Let $L$ be a semisimple Lie Algebra with root system $\Phi$ and base $\Delta$ of $\Phi$. Let $V$ be a finit dimensional, faithful $L$-modul with weights $\Pi(V)$.
I am trying to show that the $\mathbb{Z}$-span of $\Pi{(V)}$ (denoted $\Lambda(V)$) lies between $\Lambda$, the lattic of integral linear functions, and $\Lambda_{r}$, the root lattic.
The inclusion $\Lambda(V) \subseteq \Lambda$ is obvious, since all weights are integral linear functions and $\mu(h_{i})=\left<\mu,\alpha_{i} \right>$, $\alpha_{i}\in\Delta$ is linear in the first variable.
I am struggeling with the second inclusion $\Lambda_{r} \subseteq \Lambda(V)$.
I tried the following:
First of all let $\alpha\in\Phi$ be arbitrary.

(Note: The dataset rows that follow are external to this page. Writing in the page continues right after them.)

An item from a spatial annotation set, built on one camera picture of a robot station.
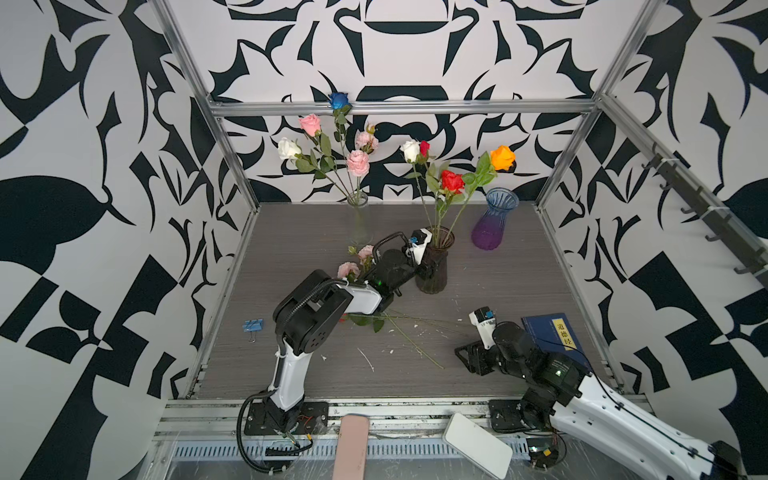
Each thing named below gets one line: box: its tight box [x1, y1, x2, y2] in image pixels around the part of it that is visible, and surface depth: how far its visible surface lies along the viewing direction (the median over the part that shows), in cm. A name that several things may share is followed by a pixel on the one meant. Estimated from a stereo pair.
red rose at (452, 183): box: [436, 170, 465, 240], surface depth 83 cm
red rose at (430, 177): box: [416, 140, 441, 241], surface depth 86 cm
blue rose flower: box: [328, 92, 355, 196], surface depth 88 cm
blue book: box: [521, 312, 593, 375], surface depth 89 cm
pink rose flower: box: [298, 113, 353, 197], surface depth 84 cm
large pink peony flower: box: [346, 149, 370, 177], surface depth 88 cm
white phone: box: [442, 413, 513, 480], surface depth 68 cm
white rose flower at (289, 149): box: [277, 137, 355, 199], surface depth 77 cm
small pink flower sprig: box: [355, 124, 379, 154], surface depth 92 cm

It suffices to show that either $\alpha$ or $-\alpha$ lie in $\Lambda(V)$, because then does the whole $\mathbb{Z}$-span of them. To do so I chose $\mu\in\Pi(V)$ and took a look at the $\alpha$-string throught $\mu$.
If $\mu+\alpha$ is a weights it is $\mu+\alpha-\mu=\alpha\in\Lambda(V)$ since $-\mu\in\Lambda(V)$.
Otherwise I did the same with $\mu-\alpha$.
This would show, that all $\stackrel{+}{-}\alpha$ lie in $\Lambda(V)$ and so does $\Lambda_{r}$, but I am not sure if this is anywhere near correct and I have no clue where the fact that $V$ is faithful should come in to play.
Thank you for helping me.

Answer 1

$V$ being a faithful ${\mathfrak g}$-module means that the structure homomorphism $\rho: {\mathfrak g}\to{\mathfrak g}{\mathfrak l}(V)$ is injective. By definition, $\rho$ is a homomorphism of Lie algebras, but we may also view it as a morphism of ${\mathfrak g}$-modules if we equip ${\mathfrak g}$ with the adjoint action and ${\mathfrak g}{\mathfrak l}(V)$ with the ${\mathfrak g}$-action given by $X.- := [\rho(X),-]$.

Now your claim follows from the following observations: Firstly, by the injectivity of ${\mathfrak g}\to {\mathfrak g}{\mathfrak l}(V)$ any root of ${\mathfrak g}$ (i.e. any weight of the adjoint representation of ${\mathfrak g}$) is a weight of ${\mathfrak g}{\mathfrak l}(V)$. Secondly, ${\mathfrak g}{\mathfrak l}(V)\cong V\otimes_{\mathbb k} V^{\ast}$ as ${\mathfrak g}$-modules, and weights add upon tensoring. Can you fill in the details yourself?